De la création à la renationalisation : 60 ans d’histoire

Créée en 1965, à la veille des indépendances africaines, la société est née sous l’appellation Société d’Études Sucrières de Haute-Volta (SESUHV), avec pour partenaires le Burkina Faso, la Côte d’Ivoire et la SOMDIAA (Société d’Organisation, de Management et de Développement des Industries Alimentaires et Agricoles). Son capital initial s’élevait alors à 100 millions FCFA, avant de connaître plusieurs hausses : 1,83 milliard en 1972, 1,97 milliard en 1973 et 3,12 milliards en 1975.

Le tournant majeur est intervenu sous la Révolution d’août 1983, avec une nouvelle augmentation du capital à 6,03 milliards FCFA et un changement de dénomination : la société devient Société sucrière de la Comoé (SOSUCO) en 1984.

En 1998, l’entreprise est privatisée et reprise par le groupe IPS/West Africa du réseau Aga Khan, via la holding SUCRE PARTICIPATION, qui obtient 52 % du capital. La société adopte alors la dénomination Nouvelle Société sucrière de la Comoé (SN SOSUCO). Au fil des ans, la structure du capital évolue : le retrait de l’État ivoirien en 2016, qui détenait 2,2 %, renforce la position du groupe Aga Khan, dont la part atteint 68% après une augmentation de capital à 8,1 milliards FCFA en 2014.

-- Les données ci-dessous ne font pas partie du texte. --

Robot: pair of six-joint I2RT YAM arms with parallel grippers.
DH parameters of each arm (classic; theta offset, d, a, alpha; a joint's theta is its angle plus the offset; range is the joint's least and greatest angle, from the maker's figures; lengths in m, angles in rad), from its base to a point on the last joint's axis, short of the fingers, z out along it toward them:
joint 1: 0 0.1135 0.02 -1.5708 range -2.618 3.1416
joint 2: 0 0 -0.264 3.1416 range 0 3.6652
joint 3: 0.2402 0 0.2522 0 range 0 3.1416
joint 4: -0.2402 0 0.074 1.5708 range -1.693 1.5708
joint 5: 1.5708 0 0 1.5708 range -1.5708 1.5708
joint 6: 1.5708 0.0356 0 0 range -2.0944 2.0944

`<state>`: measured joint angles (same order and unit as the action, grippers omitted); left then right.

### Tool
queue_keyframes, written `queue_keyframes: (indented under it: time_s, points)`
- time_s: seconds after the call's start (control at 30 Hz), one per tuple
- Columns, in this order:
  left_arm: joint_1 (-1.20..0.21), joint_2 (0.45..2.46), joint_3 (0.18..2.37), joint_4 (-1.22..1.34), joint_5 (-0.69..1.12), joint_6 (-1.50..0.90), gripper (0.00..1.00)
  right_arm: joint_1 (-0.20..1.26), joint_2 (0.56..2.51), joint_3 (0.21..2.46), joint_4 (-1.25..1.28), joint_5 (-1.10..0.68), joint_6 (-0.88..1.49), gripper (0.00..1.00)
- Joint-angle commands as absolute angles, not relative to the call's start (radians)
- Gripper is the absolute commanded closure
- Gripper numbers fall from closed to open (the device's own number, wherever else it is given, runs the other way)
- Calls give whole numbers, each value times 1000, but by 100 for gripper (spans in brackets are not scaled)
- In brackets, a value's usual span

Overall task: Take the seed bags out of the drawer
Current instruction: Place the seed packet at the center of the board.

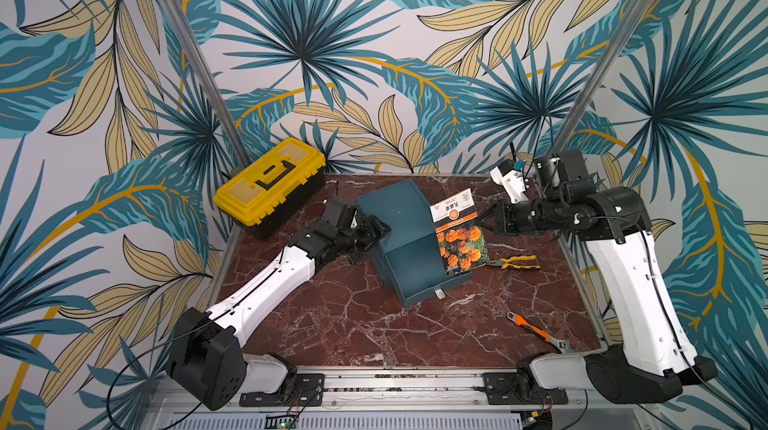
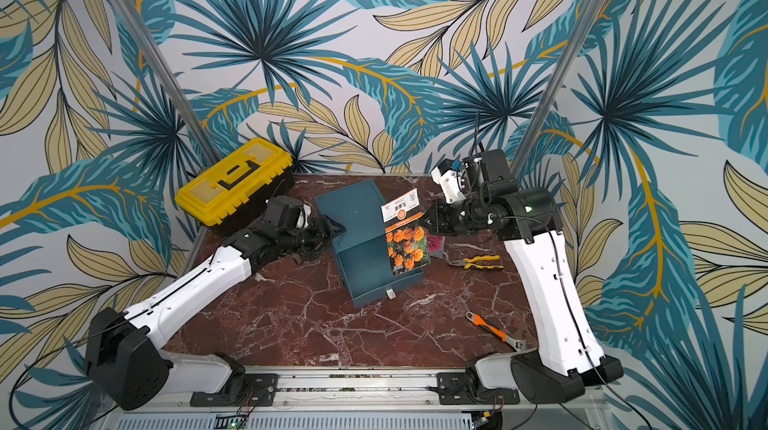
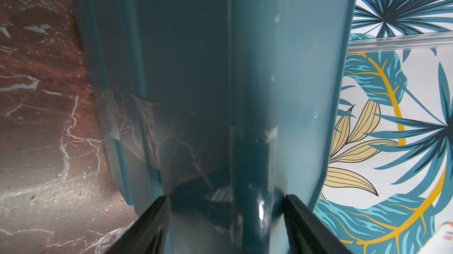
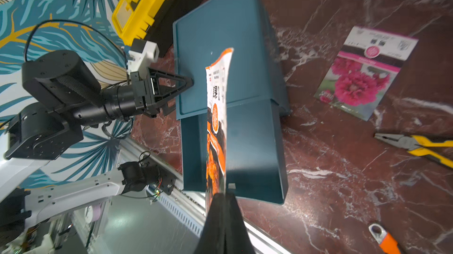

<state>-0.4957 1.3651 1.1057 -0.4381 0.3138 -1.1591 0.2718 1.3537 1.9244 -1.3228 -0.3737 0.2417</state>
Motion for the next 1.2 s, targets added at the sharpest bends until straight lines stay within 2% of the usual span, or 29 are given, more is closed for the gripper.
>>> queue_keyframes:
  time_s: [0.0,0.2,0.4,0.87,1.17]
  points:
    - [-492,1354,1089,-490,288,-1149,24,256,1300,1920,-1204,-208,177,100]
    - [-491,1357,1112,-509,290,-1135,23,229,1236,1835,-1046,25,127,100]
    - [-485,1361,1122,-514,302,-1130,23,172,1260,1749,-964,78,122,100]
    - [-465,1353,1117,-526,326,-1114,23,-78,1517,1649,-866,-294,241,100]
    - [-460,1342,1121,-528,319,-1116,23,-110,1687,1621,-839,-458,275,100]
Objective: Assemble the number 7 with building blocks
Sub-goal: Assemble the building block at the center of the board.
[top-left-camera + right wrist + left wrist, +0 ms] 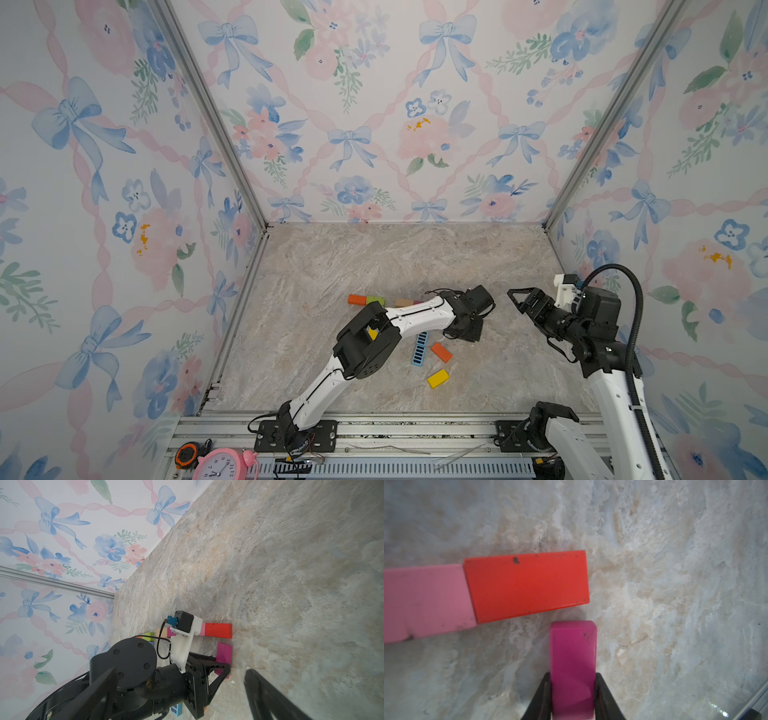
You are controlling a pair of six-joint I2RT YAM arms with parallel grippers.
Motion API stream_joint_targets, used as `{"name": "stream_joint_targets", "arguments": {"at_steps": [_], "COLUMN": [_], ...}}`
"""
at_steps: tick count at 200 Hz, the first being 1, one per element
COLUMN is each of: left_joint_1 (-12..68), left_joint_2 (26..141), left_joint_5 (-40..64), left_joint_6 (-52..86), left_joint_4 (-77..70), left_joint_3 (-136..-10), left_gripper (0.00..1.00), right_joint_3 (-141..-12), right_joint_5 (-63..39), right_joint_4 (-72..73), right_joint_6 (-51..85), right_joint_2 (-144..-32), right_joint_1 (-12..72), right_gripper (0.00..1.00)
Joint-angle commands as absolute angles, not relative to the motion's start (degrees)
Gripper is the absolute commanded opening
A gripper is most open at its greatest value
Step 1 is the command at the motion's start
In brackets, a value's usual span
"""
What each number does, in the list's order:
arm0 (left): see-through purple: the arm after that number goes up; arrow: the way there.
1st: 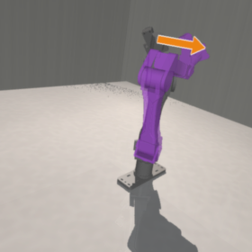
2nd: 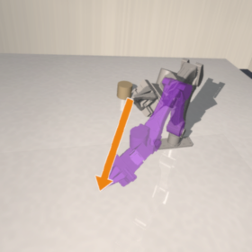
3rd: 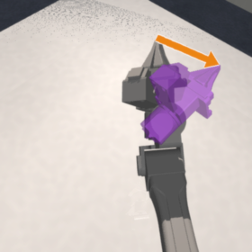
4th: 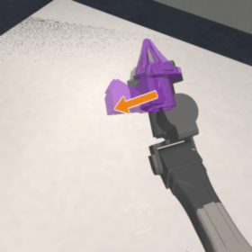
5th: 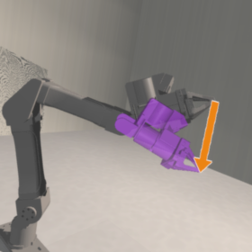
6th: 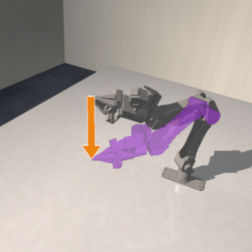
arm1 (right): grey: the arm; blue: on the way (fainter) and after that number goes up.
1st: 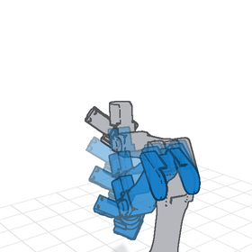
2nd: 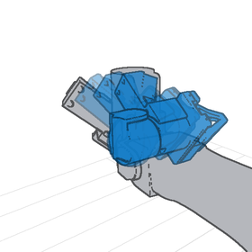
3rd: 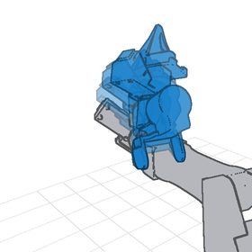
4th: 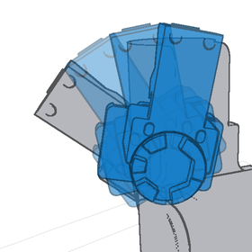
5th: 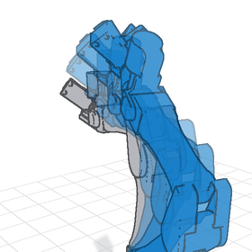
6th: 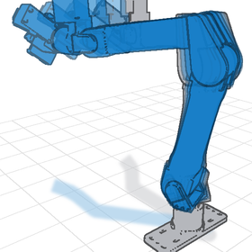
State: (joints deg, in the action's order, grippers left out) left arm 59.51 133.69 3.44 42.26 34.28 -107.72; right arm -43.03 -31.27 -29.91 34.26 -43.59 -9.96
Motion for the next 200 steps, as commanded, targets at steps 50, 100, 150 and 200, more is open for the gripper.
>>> {"name": "stream_joint_targets", "arguments": {"at_steps": [50,100,150,200], "left_joint_1": [58.9,58.8,59.0,59.4], "left_joint_2": [136.8,136.6,136.1,134.0], "left_joint_5": [1.9,1.9,1.7,0.8], "left_joint_6": [42.1,41.9,41.8,41.4], "left_joint_4": [37.0,37.2,37.2,37.1], "left_joint_3": [-107.5,-107.5,-107.5,-107.4], "left_gripper": [0.14,0.38,0.53,0.57], "right_joint_3": [-43.4,-43.6,-43.5,-44.1], "right_joint_5": [-31.0,-30.9,-30.6,-30.0], "right_joint_4": [-30.1,-30.3,-30.5,-31.6], "right_joint_6": [33.3,33.1,33.0,32.3], "right_joint_2": [-43.6,-43.5,-43.5,-43.5], "right_joint_1": [-9.2,-9.2,-9.2,-9.2], "right_gripper": [0.97,0.97,0.96,0.97]}}
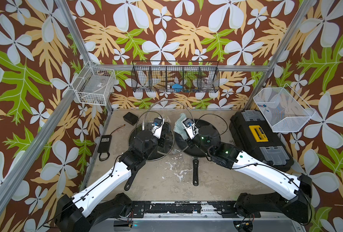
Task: Wipe the pot lid with a cloth
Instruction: Wipe the pot lid.
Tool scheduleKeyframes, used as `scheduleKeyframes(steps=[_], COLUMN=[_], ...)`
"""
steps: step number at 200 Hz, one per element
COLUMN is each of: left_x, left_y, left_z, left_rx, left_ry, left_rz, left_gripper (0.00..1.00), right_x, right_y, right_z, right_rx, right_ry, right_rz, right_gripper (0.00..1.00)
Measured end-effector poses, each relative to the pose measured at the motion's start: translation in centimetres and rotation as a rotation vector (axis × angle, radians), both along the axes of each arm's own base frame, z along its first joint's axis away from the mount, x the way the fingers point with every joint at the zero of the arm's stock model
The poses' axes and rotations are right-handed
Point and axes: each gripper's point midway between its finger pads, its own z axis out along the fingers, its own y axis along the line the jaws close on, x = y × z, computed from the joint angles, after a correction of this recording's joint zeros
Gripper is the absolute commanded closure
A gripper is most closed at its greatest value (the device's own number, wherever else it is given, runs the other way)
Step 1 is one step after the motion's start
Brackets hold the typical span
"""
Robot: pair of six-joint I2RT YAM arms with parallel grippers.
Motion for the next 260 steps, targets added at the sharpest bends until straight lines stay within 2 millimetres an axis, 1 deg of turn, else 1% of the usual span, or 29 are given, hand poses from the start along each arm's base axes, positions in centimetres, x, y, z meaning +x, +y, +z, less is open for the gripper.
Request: scheduleKeyframes(steps=[18, 33, 49, 70, 88, 99, 115, 129, 162, 180, 191, 206, 227, 234, 248, 260], left_x=[0.0, 0.0, 0.0, -0.1, -0.1, -0.1, -0.1, -0.2, -0.7, -1.1, -1.2, -1.4, -1.6, -1.6, -1.9, -1.9], left_y=[0.1, 0.1, 0.0, -0.1, -0.1, -0.1, -0.1, 0.0, 0.1, 0.1, 0.1, 0.1, -0.1, -0.2, -0.4, -0.5], left_z=[-0.1, -0.1, -0.1, 0.1, 0.2, 0.2, 0.2, 0.2, 0.2, -0.1, -0.2, -0.3, -0.3, -0.2, 0.1, 0.3], left_rx=[0.004, 0.004, 0.002, -0.010, -0.012, -0.011, -0.001, 0.020, 0.101, 0.148, 0.170, 0.189, 0.213, 0.214, 0.226, 0.242], left_ry=[0.001, 0.001, 0.002, 0.000, -0.003, -0.003, -0.008, -0.020, -0.060, -0.074, -0.076, -0.081, -0.093, -0.097, -0.115, -0.138], left_rz=[0.005, 0.005, 0.004, -0.001, -0.001, 0.000, -0.002, -0.007, -0.038, -0.063, -0.073, -0.083, -0.102, -0.109, -0.129, -0.140], left_gripper=[1.00, 1.00, 1.00, 1.00, 1.00, 1.00, 1.00, 1.00, 1.00, 1.00, 1.00, 1.00, 1.00, 1.00, 1.00, 1.00], right_x=[0.0, -0.4, -1.1, -2.6, -3.6, -3.7, -3.5, -2.9, 0.2, 1.5, 1.7, 1.6, 0.6, 0.0, -1.6, -2.6], right_y=[0.5, 1.4, 2.8, 4.5, 5.4, 5.5, 5.2, 4.3, -0.1, -1.9, -2.3, -2.3, -1.2, -0.4, 1.9, 3.2], right_z=[-0.6, -1.2, -1.8, -2.8, -3.4, -3.5, -3.2, -2.5, 0.1, 1.0, 1.3, 1.2, 0.9, 0.7, 0.0, -0.7], right_rx=[-0.010, -0.019, -0.029, -0.041, -0.051, -0.051, -0.048, -0.041, 0.005, 0.021, 0.021, 0.017, 0.016, 0.015, 0.004, -0.010], right_ry=[0.010, 0.020, 0.031, 0.061, 0.080, 0.091, 0.087, 0.075, 0.042, 0.027, 0.022, 0.026, 0.039, 0.045, 0.063, 0.078], right_rz=[0.008, 0.027, 0.058, 0.108, 0.139, 0.138, 0.121, 0.087, -0.034, -0.084, -0.093, -0.087, -0.048, -0.025, 0.047, 0.084], right_gripper=[1.00, 1.00, 1.00, 1.00, 1.00, 1.00, 1.00, 1.00, 1.00, 1.00, 1.00, 1.00, 1.00, 1.00, 1.00, 1.00])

Avec la reprise intégrale du capital et la restructuration juridique désormais actée, l’État burkinabè entend redonner un second souffle à la filière sucrière nationale et assurer l’autosuffisance du pays en sucre. Dans un contexte où la souveraineté économique et alimentaire constitue une priorité gouvernementale, la SOSUCO rénovée s’impose comme un levier stratégique pour le développement industriel et la sécurité alimentaire du Burkina Faso.